Occasionally, someone comes along with an innovation that sets us free from part of the ossifying effects learned from our parents. The “stay-at-home” girlfriend model is not one of them. It is an unsustainable model for most—not unlike the “kept woman” of the 18th Century. And for all the reasons Career Ms. identifies in her article. But there’s more to the story.

The Canary in the Coalmine?

It’s the same (or similar) pressures that drove 18th Century “kept women” to that arrangement that drive 21st Century women to the “stay-at-home” girlfriend lifestyle. In the 18th Century, coverture and poverty were drivers. For today’s “stay-at-home” girlfriends, it’s the shrinking opportunities of end-stage capitalism, continued patriarchal thinking, and burn-out.

As a male, I suspect many of the pressures driving the short-term popularity of the “stay-at-home” girlfriend model are also behind the 21st Century crisis of male identity. Have not end-stage capitalism and the worst effects of patriarchy disempowered both men and women?

The effects may manifest differently for men and women, but they track back to the same sources. Gender and ethnicity aside, we’re confronting the same beast. And the dysfunctional effects of both capitalism and patriarchy are rendered even more powerful by the paid-stream media and the advent of LLMs/AI.

Since the second wave of feminism, thoughtful advocates have argued that equal rights for women would be beneficial for men, as well. And not that they need my validation, but they were right then and they’re right now.

There’s no single simplistic solution, IMO. But a successful, multi-faceted solution begins with recognizing the real enemy. And it’s not women or men. It’s the sedimentary quagmire of a system that in its current form, has outlived its usefulness. It’s time for change. And looking to the traditional institutions or the advocates for them is an exercise in futility. The men and women around us—not the men and women in the capitol who are the solution.

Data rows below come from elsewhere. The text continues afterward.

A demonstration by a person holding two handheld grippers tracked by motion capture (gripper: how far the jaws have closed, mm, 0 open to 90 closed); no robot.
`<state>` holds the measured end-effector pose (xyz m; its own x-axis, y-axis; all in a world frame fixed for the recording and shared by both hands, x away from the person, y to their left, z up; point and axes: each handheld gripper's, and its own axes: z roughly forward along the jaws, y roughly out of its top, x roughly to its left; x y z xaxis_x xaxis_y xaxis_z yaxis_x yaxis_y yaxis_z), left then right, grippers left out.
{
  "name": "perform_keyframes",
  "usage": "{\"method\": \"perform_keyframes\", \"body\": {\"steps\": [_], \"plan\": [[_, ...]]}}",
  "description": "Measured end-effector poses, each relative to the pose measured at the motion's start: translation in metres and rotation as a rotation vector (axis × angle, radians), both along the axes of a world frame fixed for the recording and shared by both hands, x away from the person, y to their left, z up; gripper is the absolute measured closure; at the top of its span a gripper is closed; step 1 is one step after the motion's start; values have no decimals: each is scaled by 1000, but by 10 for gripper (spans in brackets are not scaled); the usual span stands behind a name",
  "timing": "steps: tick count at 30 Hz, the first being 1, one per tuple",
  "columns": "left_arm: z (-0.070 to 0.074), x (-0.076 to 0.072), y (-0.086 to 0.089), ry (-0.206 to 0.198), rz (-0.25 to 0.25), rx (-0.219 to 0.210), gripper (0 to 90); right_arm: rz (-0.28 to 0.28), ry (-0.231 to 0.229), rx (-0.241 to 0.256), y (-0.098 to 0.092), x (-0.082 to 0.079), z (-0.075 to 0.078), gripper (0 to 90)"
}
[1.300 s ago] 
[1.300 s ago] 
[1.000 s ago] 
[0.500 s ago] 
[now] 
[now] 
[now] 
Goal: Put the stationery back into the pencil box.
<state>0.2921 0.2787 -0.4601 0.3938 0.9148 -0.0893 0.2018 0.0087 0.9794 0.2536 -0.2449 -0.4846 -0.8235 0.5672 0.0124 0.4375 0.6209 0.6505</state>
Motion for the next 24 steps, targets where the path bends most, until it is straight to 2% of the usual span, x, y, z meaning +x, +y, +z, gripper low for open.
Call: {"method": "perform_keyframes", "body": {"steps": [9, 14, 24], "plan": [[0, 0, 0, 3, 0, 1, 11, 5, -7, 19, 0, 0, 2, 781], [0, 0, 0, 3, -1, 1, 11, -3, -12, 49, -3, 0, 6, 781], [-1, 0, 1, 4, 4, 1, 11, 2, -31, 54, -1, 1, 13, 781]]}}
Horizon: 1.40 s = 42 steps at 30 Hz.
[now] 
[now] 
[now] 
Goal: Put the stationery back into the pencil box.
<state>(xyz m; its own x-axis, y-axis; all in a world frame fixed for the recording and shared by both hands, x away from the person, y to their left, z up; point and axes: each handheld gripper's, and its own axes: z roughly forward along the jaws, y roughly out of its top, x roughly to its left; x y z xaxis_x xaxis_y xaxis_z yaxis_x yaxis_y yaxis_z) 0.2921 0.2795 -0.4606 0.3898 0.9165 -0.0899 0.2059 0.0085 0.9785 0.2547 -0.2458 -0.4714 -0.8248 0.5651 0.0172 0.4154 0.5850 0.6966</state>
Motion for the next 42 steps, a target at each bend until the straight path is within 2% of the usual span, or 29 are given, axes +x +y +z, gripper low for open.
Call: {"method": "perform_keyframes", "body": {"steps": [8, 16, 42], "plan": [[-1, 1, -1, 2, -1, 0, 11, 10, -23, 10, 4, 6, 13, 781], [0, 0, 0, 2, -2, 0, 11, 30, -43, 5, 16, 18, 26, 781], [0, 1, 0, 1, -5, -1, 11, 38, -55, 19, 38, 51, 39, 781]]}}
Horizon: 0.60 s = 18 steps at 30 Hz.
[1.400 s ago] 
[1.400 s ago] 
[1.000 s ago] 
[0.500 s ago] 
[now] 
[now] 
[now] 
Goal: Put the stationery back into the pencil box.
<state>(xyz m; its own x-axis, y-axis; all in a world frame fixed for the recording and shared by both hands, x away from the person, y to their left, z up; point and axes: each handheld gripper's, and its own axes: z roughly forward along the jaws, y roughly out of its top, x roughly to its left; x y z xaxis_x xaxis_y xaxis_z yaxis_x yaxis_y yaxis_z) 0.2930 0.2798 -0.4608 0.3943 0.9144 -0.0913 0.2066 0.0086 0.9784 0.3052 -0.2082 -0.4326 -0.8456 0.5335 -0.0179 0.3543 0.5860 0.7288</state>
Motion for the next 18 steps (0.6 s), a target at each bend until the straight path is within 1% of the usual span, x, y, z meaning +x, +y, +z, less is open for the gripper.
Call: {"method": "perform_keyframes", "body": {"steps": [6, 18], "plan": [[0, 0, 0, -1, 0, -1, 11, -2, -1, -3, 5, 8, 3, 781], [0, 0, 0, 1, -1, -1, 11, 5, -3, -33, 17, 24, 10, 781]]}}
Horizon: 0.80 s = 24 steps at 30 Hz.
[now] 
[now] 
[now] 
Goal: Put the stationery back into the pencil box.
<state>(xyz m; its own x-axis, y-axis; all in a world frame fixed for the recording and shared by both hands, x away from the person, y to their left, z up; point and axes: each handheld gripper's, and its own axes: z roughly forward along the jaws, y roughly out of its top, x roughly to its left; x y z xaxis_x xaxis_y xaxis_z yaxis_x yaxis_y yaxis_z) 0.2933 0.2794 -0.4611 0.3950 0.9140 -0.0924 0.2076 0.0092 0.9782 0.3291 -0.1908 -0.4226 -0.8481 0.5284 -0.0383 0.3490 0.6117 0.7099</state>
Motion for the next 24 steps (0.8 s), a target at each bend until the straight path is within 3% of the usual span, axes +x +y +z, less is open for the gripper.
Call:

At the risk of shameless self-promotion, I’m going to suggest readers on this platform go back to my “Dirk’s Books” page, read the book descriptions for the first two volumes of my science fiction series. Specifically, Tier Zero & Eryinath-5, The Dancer Nebula. (You don’t even have to leave the website).

There is an alternative to the unbridled capitalistic, profit maximization at the expense of all else model. The Knolans know better. They nearly destroyed their own world, following capitalism down the rabbit hole of unrestrained, unlimited growth in perpetuity.  

Dirk

Dirk's path to authorship wasn't quite accidental, but almost. Through two previous careers, first as a retired Marine officer and later as a corporate trainer, he started more stories than he finished. But in the backwash of the 2008 financial meltdown, Dirk's employer filed for Chapter 11 protection. Cordially invited to leave and not return, he found himself out of work and excuses. Since then Dirk has finished six titles and has two works in progress. He currently lives in Laguna Niguel with his wife, two pschotic cats and a fourteen year old Ball Python named Corona.

This Post Has 6 Comments

  1. Bart

    Such a thoughtful piece! Love the balance to it. Thank you.

    1. Dirk

      Hi Bart: Thanks for stopping by and taking the time to read and comment. Make it a great day!

  2. Dana

    Way different take on this one. Loved it!

    1. Dirk

      Thank you, Dana. Make it a great day!

  3. Raina

    This gave me a lot to think about. Most of us women when we think of patriarchy assume it’s about us. Maybe it’s more, as you point out. Thanks for sharing.

    1. Dirk

      Thanks Raina. I appreciate you taking the time to read and comment. Make it a great day.